### YOUR OBJECTIVE:
All lines in the data below carrying the string "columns" are to be located and copied.

### GIVEN MATERIAL:
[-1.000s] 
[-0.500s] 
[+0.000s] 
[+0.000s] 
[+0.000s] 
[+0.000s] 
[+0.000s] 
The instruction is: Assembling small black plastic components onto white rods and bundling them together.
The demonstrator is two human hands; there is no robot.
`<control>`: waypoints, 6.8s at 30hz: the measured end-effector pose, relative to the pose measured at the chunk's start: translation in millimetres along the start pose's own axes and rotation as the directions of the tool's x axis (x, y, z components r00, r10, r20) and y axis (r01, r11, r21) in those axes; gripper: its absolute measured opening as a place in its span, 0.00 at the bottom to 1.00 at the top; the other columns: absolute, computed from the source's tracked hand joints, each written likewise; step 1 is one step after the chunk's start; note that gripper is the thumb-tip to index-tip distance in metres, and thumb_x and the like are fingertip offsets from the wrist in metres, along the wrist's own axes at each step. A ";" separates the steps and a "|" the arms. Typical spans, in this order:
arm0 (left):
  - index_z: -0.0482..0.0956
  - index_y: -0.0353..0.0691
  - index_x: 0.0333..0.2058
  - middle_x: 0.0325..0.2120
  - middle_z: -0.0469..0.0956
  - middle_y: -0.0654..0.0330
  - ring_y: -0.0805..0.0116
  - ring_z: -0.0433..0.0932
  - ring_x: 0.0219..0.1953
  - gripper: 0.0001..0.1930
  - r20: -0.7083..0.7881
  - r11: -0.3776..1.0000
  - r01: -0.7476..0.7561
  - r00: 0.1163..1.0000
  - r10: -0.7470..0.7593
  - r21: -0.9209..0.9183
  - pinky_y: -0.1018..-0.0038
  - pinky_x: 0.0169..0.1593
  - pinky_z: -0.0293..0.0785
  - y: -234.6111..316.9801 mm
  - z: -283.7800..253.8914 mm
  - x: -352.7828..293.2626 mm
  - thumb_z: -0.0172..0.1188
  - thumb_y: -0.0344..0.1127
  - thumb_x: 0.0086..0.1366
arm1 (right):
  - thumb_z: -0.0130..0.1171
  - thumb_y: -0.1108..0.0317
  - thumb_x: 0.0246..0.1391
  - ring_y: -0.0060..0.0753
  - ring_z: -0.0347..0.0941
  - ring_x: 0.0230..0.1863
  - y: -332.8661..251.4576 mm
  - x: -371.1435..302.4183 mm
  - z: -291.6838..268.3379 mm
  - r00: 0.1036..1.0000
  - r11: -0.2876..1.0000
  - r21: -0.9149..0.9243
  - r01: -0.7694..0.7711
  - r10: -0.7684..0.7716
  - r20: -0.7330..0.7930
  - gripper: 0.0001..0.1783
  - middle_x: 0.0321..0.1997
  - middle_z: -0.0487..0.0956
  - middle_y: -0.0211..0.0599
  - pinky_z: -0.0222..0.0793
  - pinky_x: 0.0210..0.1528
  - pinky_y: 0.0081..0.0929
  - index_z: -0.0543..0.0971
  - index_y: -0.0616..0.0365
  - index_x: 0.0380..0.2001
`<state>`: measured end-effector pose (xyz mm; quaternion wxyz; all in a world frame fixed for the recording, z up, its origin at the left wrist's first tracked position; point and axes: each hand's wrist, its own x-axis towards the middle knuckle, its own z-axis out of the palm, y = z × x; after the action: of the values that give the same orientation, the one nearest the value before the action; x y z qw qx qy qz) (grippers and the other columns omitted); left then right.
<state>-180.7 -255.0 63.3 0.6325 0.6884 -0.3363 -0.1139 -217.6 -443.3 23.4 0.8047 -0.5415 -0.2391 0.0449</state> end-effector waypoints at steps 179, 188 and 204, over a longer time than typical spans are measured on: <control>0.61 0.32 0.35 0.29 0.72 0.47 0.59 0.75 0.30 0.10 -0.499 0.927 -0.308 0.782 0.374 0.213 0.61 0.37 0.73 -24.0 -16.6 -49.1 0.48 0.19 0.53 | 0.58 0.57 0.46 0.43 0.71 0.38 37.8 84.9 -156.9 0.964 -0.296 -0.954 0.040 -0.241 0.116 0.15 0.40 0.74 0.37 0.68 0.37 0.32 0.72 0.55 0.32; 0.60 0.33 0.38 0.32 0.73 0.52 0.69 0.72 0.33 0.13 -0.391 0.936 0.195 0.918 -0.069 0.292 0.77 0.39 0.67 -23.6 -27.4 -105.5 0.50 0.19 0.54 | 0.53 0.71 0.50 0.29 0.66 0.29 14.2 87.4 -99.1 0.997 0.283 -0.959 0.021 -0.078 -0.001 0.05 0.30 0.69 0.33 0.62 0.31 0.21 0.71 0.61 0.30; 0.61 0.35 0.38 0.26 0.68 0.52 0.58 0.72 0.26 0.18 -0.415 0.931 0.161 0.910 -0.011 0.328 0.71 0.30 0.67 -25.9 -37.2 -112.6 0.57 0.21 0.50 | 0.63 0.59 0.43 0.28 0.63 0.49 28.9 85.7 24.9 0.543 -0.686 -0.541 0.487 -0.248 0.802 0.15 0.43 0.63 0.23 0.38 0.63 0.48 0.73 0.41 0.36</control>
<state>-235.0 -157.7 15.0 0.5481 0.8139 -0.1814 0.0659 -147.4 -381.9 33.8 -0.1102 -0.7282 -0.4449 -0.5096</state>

### TASK ANSWER:
`<control>`: waypoints, 6.8s at 30hz: the measured end-effector pose, relative to the pose measured at the chunk's start: translation in millimetres along the start pose's own axes and rotation as the directions of the tool's x axis (x, y, z components r00, r10, r20) and y axis (r01, r11, r21) in those axes; gripper: its absolute measured opening as a place in its span, 0.00 at the bottom to 1.00 at the top; the other columns: absolute, computed from the source's tracked hand joints, each written likewise; step 1 is one step after the chunk's start; note that gripper is the thumb-tip to index-tip distance in metres, and thumb_x and the like are fingertip offsets from the wrist in metres, along the wrist's own axes at each step. A ";" separates the steps and a "|" the arms. Typical spans, in this order:
`<state>`: measured end-effector pose (xyz mm; quaternion wxyz; all in a world frame fixed for the recording, z up, its origin at the left wrist's first tracked position; point and axes: each hand's wrist, its own x-axis towards the middle knuckle, its own z-axis out of the palm, y = z × x; after the action: of the values that give the same orientation, the one nearest the value before the action; x y z qw qx qy qz) (grippers and the other columns omitted); left then right.

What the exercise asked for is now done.